Save szeitlin/62608cacc9d72049781a to your computer and use it in GitHub Desktop.
notes from Gobridge-sponsored Docker workshop
Taught by Jerome Petazzo, 7November2015
>docker version #returns both the client and server versions of docker, Go, git, and OS
docker daemon and docker engine mean the same thing
docker user is root equivalent, you should restrict access to it, e.g.
>sudo groupadd docker
>sudo gpasswd -a $USER docker
>sudo service docker restart
>docker run busybox echo hello world
#busybox is ~ 2 MB and you'll find it on all kinds of embedded systems, like on wifi routers
>docker run -it ubuntu bash #-i means interactive, -t means terminal
>dpkg -l | wc -l #gives you a count of packages installed
>df -h #gives you info on how space is allocated
note: it can look like your container has more memory than your host VM, this is an illusion! you'll only
find out when you try to write to it, that the disk is full. you can always add more to the thin-provisioning
system to get it to resume. (that's not specific to docker)
>apt-get update #get the updated packages list
>apt-get install curl
>curl canihazip.com/s #cute
>exit #container is in a stopped state
(but it won't remember what was on there, so it's not like vagrant.)
pets vs. cattle:
a pet is like a named server that needs special care
cattle is like a bunch of servers with numbers instead of names, all treated the same
>docker run -d jpetazzo/clock #-d means daemonize, returns a unique id
>docker ps #status, name, created
#-q gives only the id
#-l gives only the last container
>docker logs <id> #gives you all the output of that container.
similar to git commit ids, can just do the first few characters, and that works.
>docker logs --tail <#lines> <id>
#it won't give you a useful error if you forget to add the # lines you want, it will just fail
>docker stop #graceful shut down
(if it doesn't work after 10 seconds, it will kill it.)
>docker kill #brute force, immediate termination.
Background vs.

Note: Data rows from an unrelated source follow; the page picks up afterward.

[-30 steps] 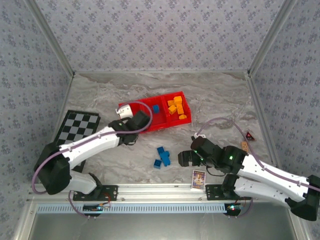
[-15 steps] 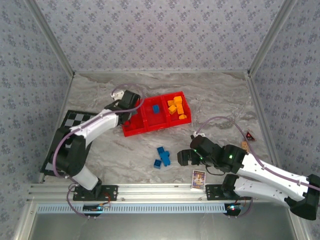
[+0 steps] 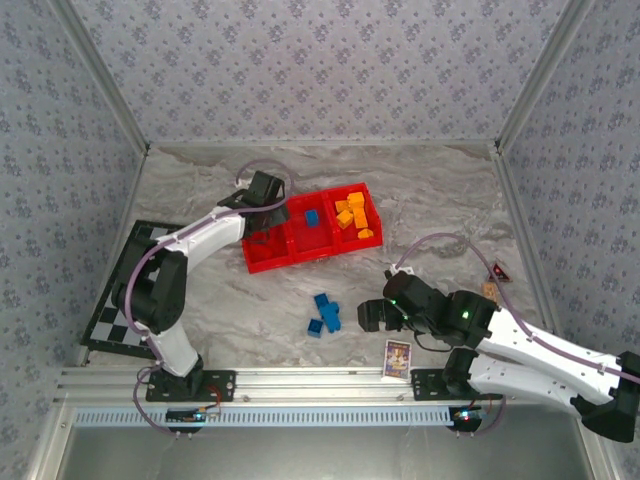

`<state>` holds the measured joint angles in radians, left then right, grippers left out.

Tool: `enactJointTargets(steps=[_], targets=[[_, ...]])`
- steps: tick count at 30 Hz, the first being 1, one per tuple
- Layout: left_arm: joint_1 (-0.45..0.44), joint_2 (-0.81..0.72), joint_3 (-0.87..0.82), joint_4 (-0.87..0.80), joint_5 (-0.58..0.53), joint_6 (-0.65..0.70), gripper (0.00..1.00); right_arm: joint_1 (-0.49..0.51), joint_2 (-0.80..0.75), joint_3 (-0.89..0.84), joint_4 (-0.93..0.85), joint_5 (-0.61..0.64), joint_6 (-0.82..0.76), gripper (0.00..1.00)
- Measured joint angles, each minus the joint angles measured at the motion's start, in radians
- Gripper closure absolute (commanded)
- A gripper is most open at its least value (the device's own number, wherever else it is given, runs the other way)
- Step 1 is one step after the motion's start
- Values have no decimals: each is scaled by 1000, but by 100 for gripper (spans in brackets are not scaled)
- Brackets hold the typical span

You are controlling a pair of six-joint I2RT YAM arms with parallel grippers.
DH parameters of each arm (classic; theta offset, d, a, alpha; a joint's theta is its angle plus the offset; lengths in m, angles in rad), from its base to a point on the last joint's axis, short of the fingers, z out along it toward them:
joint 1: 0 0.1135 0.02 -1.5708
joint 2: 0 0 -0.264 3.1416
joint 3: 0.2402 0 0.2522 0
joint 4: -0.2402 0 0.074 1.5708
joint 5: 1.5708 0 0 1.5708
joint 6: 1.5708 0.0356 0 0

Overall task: Sort the legos into containers by color
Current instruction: Place the lego in the container, then pick up the lego from the middle-left of the table.

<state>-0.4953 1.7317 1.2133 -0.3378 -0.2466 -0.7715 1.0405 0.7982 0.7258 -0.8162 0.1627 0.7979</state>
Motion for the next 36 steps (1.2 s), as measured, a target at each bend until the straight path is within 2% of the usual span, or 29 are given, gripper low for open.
enactJointTargets(steps=[3,7,13,19,23,29,32,36], targets=[[0,-6,-5,11,23,23,16,0,0,0,-6,1,7,0],[0,-61,-33,8,34,67,0,0,1,0,-8,7,26,0],[-9,-274,-183,6,47,107,0,0,3,0,-24,32,76,0],[-51,-471,-357,-2,116,121,0,0,50,14,-28,68,101,0],[-154,-578,-426,-50,153,125,0,0,76,14,-6,77,105,0],[-423,-679,-444,-112,184,137,0,-3,77,14,26,100,108,0],[-528,-683,-448,-146,198,151,0,-11,61,14,27,111,108,0],[-594,-618,-444,-213,198,163,0,-30,27,16,26,116,108,0]])
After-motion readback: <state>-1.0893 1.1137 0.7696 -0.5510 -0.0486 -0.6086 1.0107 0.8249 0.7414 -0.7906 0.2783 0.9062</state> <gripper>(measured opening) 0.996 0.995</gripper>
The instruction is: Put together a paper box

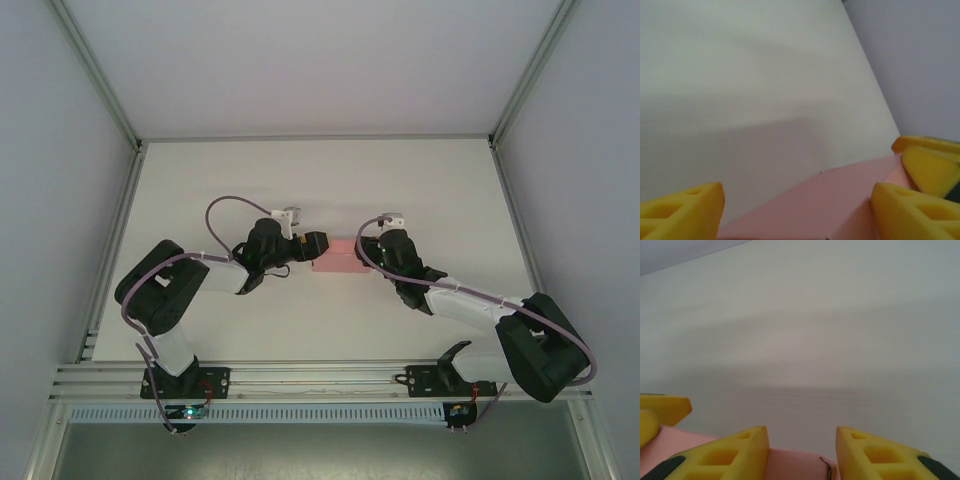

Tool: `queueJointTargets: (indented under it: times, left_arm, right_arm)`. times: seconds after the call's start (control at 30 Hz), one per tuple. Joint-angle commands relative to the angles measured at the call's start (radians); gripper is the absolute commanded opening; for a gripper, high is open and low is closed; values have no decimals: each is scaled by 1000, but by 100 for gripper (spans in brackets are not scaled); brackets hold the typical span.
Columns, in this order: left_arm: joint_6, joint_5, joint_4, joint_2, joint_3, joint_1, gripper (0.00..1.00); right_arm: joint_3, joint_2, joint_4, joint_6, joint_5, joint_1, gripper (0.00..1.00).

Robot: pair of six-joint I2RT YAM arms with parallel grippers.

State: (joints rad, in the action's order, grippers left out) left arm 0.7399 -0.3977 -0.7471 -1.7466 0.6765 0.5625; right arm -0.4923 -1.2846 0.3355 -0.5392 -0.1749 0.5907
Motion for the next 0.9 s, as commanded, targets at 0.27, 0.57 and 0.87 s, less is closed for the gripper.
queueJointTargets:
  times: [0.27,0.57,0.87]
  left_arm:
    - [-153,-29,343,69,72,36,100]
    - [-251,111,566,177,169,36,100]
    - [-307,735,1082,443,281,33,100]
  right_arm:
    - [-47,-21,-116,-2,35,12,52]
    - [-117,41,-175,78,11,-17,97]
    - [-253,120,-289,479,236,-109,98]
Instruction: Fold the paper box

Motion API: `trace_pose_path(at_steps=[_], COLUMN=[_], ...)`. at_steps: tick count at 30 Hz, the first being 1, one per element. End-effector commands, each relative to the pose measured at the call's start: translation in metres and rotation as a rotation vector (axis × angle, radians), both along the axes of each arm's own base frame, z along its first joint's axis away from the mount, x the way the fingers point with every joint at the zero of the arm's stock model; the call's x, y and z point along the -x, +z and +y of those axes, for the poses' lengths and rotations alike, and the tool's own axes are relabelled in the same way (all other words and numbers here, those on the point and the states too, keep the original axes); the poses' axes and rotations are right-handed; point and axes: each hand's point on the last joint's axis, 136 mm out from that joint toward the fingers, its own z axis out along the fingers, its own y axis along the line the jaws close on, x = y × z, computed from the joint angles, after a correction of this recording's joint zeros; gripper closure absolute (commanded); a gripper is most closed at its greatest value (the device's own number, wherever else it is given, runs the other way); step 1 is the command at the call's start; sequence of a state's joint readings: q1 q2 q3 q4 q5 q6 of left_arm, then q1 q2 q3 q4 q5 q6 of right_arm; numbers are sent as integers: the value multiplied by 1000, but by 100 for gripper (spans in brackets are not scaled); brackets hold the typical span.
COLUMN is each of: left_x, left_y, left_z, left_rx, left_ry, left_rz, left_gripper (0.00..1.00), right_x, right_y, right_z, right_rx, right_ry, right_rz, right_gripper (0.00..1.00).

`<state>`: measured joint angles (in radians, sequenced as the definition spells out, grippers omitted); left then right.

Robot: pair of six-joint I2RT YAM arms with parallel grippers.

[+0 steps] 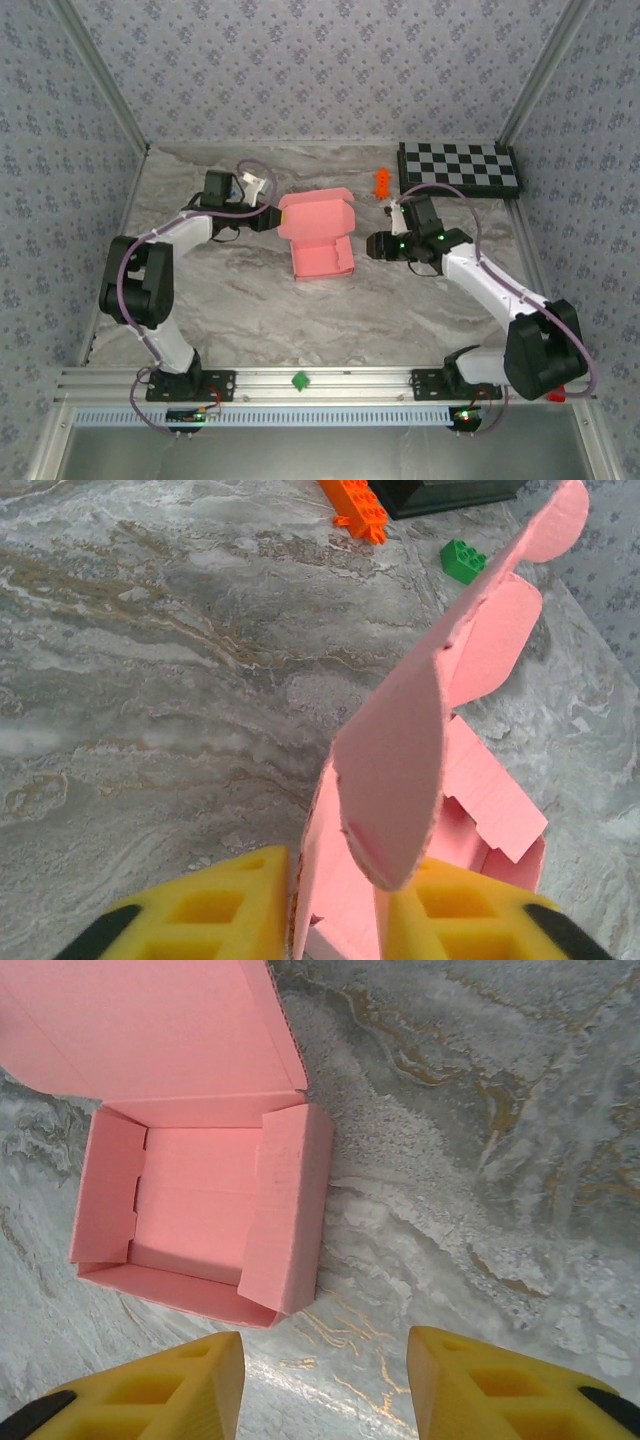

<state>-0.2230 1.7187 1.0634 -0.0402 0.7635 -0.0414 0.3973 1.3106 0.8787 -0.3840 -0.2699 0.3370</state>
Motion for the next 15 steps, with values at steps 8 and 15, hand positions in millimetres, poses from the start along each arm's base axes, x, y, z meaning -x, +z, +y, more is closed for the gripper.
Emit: trace_pose_path(at_steps=[8,15], left_x=[16,33], left_y=[11,14], left_z=[-7,-5], left_rx=[38,11], left_ry=[-22,0], left_rz=[-28,-44], left_gripper=[96,100], right_x=[-13,-22], right_y=[-7,-19], right_z=[27,35], right_rx=[-42,-10], right_ry=[3,28], right_rz=[10,17], right_gripper=[54,55])
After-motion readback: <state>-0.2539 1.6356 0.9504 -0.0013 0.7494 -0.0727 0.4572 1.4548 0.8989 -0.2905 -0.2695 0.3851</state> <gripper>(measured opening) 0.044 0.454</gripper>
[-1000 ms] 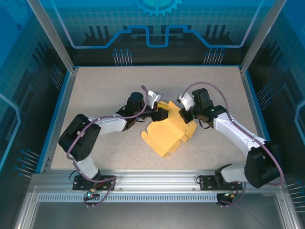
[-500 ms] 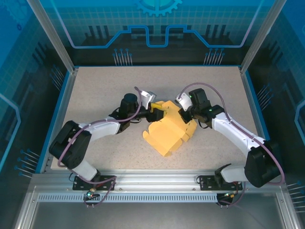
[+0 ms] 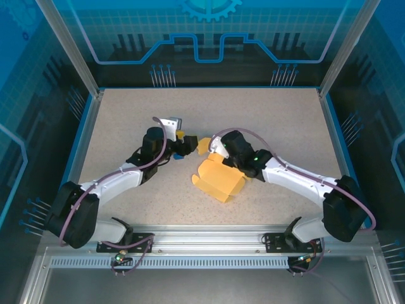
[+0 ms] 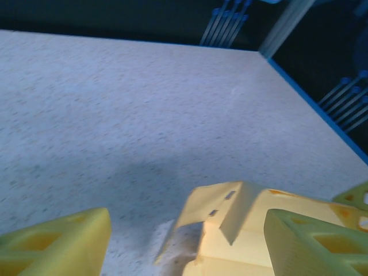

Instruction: Fold the paper box

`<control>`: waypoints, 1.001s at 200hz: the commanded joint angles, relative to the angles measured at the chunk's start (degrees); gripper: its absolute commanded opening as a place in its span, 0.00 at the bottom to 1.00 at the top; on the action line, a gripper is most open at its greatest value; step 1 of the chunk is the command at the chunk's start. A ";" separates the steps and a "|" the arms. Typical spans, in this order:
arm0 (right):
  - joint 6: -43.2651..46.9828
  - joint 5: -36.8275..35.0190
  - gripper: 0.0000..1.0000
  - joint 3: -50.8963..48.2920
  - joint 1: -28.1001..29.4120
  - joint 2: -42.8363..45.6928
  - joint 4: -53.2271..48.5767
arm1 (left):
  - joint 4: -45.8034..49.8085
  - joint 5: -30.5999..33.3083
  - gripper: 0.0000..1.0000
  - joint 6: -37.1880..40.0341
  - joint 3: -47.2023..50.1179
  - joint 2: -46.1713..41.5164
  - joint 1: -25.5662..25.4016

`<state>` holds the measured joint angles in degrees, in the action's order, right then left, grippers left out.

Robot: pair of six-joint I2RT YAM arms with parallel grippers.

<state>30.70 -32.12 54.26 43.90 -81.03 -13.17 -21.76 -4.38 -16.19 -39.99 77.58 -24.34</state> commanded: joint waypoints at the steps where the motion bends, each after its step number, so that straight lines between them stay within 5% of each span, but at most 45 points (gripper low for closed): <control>1: 8.74 -9.44 0.02 -2.77 1.29 -0.79 9.84 | 5.32 4.05 0.72 -1.52 -1.87 0.66 1.15; 113: 23.82 -12.48 0.03 -13.63 1.29 -5.80 31.86 | 16.97 4.84 0.71 3.91 -13.90 14.00 2.07; 200: 20.83 -9.91 0.05 -15.86 0.21 -0.47 31.58 | 20.38 6.51 0.70 5.63 -18.82 19.82 2.11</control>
<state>52.49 -42.98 39.11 44.69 -84.05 17.61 -3.92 1.10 -12.64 -56.03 95.68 -22.65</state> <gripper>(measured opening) 0.050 0.704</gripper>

Foreground containers:
Docker considers them all the same, whether they are connected to anything or not
Foreground just means you're attached to it
If attached in -it mode, can detach using an escape sequence:
> control-P control-Q (control will show up as a caret symbol)
(doesn't work if you're not in -it mode)
NOTE! If you just want to see what's going on, use docker logs, not docker attach.
If you're attached and send control-C to kill the view, you also kill the container.
workflow:
1. find the container with what you want by doing docker ps -a
2. docker start <id>
3. docker attach <id>
Image: a read-only set of files that form the root filesystem of a container, + metadata.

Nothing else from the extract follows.